> [About this exercise]: In the records below, find the line holding "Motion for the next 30" and the line holding "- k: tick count". Set down both, with every line between them, exactly.

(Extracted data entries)
-------------------------

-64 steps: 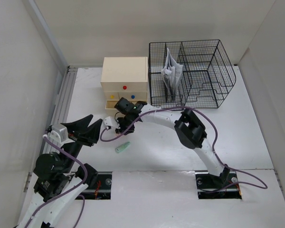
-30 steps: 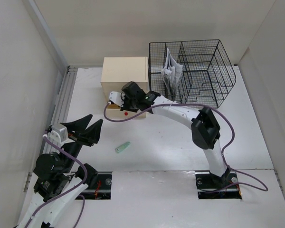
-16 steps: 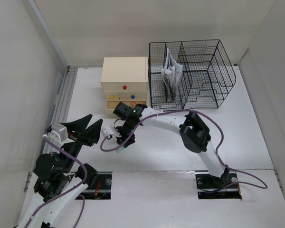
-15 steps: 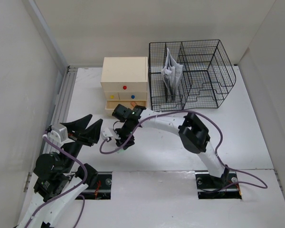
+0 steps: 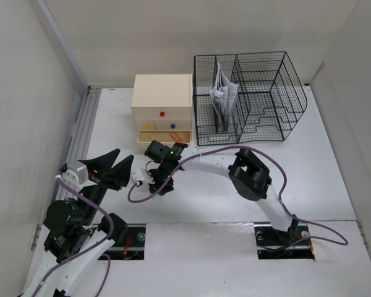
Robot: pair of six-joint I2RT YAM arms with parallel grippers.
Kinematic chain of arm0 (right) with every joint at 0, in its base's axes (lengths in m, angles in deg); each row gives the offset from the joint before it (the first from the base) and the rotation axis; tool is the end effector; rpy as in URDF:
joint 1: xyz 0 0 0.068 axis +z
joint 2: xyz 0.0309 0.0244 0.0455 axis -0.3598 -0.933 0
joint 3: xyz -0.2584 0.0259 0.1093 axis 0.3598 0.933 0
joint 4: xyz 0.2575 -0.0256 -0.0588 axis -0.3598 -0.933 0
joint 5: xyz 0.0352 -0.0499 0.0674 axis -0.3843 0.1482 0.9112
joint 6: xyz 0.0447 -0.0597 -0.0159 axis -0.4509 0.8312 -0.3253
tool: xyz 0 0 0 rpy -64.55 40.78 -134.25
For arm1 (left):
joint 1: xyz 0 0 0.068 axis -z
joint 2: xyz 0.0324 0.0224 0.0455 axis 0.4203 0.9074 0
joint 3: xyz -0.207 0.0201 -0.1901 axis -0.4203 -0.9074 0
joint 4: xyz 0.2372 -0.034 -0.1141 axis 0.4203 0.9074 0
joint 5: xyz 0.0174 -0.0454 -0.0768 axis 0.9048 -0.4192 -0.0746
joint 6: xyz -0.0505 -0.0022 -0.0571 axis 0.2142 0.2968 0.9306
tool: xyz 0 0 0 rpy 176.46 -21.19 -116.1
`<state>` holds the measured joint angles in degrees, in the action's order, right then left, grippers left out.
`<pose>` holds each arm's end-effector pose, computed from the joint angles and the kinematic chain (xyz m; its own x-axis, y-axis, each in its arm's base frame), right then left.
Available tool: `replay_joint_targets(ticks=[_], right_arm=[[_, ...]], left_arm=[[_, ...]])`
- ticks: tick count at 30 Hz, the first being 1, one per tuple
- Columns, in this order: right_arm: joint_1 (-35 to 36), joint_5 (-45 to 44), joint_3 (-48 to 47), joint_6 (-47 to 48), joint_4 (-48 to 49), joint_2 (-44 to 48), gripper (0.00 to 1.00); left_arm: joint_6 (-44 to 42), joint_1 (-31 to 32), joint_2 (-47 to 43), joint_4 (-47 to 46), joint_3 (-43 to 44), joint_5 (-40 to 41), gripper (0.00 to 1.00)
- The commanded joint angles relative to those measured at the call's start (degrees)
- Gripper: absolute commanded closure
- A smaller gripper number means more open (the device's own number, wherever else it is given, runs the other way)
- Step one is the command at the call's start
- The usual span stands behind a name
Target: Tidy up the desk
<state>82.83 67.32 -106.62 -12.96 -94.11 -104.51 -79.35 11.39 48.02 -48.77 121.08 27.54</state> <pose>0.2038 0.4462 0.1584 0.3556 -0.7224 -0.5929 -0.8926 -0.4507 0.0137 0.0414 -0.0212 0.3825 0.2995 -0.3898 -0.8708 0.5535 0.8144 -0.1742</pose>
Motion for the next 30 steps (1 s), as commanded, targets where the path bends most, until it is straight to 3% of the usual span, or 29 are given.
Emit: replay_joint_targets(ticks=[1,14,17,19,22,24,27,30], right_arm=[[0.1,-1.4,-0.1,-1.9,3.5,-0.4,0.47],[0.1,-4.4,0.9,-1.8,3.6,-1.5,0.53],[0.1,-5.1,0.9,-1.8,3.6,-1.5,0.63],[0.1,-6.1,0.3,-1.8,3.6,-1.5,0.8],[0.1,-10.8,0.3,-3.2,6.1,0.1,0.9],[0.1,-19.4,0.3,-5.0,10.3,1.5,0.93],[0.1,-31.6,1.0,-7.9,14.9,4.5,0.94],[-1.4,-36.5,1.5,-8.9,18.2,6.3,0.94]], left_arm=[[0.1,-0.2,-0.5,-2.0,0.0,0.2,0.5],[0.1,-0.2,-0.5,-2.0,0.0,0.2,0.5],[0.1,-0.2,-0.5,-2.0,0.0,0.2,0.5],[0.1,-0.2,-1.0,-2.0,0.0,0.2,0.5],[0.1,-0.2,-1.0,-2.0,0.0,0.7,0.5],[0.1,-0.2,-1.0,-2.0,0.0,0.7,0.5],[0.1,-0.2,-1.0,-2.0,0.0,0.7,0.5],[0.1,-0.2,-1.0,-2.0,0.0,0.7,0.5]])
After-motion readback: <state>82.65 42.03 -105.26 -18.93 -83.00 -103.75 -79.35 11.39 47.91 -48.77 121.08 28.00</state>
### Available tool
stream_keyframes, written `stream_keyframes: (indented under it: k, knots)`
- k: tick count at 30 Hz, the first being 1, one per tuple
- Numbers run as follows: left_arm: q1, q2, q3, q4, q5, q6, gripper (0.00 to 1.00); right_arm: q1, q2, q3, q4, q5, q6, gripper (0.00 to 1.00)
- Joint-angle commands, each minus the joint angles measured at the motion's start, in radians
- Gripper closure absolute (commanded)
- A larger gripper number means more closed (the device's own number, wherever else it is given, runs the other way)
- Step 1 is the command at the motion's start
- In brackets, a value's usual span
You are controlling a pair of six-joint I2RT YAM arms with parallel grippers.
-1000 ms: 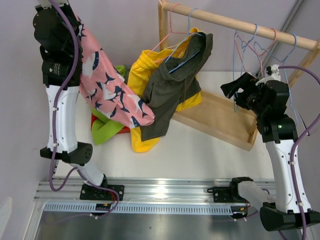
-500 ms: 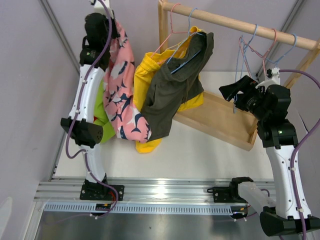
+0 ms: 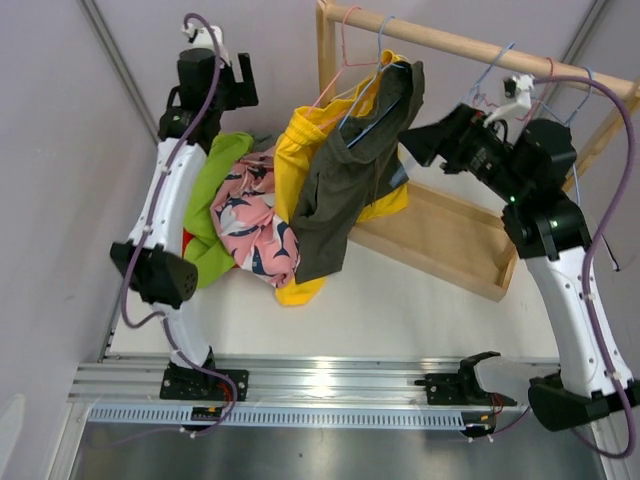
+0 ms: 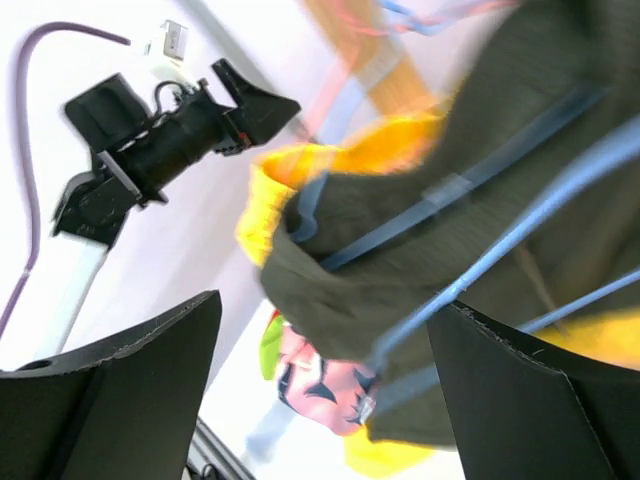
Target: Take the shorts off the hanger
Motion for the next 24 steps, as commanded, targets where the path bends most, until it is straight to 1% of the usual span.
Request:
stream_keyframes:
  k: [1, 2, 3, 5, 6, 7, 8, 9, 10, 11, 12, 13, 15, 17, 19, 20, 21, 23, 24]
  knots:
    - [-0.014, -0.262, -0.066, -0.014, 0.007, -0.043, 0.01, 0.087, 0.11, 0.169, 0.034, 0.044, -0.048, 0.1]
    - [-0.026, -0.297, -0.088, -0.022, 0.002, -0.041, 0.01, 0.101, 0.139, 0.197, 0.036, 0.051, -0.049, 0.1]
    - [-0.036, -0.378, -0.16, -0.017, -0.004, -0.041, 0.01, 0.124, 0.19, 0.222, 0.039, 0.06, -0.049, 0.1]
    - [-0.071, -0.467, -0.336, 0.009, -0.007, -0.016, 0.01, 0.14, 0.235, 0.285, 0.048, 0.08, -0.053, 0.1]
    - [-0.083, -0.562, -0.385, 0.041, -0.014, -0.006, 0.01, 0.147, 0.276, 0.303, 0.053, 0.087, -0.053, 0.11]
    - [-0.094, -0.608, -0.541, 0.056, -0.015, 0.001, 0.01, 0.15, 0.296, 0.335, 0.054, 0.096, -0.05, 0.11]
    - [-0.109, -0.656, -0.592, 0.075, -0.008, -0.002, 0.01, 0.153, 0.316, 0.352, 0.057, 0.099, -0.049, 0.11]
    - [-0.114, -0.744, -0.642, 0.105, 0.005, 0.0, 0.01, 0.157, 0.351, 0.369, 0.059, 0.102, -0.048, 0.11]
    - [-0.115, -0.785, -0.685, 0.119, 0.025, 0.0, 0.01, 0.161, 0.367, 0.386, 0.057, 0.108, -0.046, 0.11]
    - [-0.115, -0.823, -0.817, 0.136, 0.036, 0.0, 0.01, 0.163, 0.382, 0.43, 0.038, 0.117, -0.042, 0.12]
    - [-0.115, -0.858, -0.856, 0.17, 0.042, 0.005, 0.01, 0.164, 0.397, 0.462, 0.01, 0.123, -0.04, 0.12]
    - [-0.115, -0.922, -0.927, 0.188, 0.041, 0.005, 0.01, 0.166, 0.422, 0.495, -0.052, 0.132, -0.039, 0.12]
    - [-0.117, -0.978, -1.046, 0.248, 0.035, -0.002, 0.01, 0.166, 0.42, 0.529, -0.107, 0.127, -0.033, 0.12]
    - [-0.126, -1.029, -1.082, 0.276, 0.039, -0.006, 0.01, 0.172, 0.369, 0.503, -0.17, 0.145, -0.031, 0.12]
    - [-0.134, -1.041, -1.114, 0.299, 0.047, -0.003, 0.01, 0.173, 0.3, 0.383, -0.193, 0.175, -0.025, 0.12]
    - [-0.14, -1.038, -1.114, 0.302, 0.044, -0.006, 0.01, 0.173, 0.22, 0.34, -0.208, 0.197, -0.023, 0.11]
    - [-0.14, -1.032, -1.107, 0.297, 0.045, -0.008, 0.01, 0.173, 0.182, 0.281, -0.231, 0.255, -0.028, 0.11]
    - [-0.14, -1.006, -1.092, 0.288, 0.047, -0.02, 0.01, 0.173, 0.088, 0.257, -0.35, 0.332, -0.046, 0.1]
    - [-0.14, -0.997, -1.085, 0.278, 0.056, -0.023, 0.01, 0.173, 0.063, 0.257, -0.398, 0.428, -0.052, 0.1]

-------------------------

> [Answer]:
Motion for the next 30 steps (1 s), as commanded, targets where the path bends most, until it is straight to 3% of the usual span, or 29 are given.
Emit: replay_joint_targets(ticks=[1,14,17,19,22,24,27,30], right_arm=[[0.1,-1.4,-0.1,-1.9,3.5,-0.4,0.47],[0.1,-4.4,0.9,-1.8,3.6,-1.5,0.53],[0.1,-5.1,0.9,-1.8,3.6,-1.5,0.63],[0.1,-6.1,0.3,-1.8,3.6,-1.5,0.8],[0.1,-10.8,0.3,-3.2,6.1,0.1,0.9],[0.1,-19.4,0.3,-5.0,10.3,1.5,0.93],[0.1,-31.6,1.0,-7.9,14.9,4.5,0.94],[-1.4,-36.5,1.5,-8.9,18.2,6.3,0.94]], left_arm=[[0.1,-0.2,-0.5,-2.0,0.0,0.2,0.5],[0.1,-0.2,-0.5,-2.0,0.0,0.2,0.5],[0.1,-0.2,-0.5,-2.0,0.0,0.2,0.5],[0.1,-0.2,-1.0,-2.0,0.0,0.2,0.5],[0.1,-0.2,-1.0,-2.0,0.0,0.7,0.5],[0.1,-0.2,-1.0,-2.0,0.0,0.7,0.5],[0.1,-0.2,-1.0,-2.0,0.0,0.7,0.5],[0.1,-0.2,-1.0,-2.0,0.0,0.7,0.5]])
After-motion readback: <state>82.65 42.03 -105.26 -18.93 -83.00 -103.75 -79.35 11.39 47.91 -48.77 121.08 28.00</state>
### Available tool
stream_keyframes, written `stream_keyframes: (indented under it: k, knots)`
- k: tick count at 30 Hz, the first being 1, one per tuple

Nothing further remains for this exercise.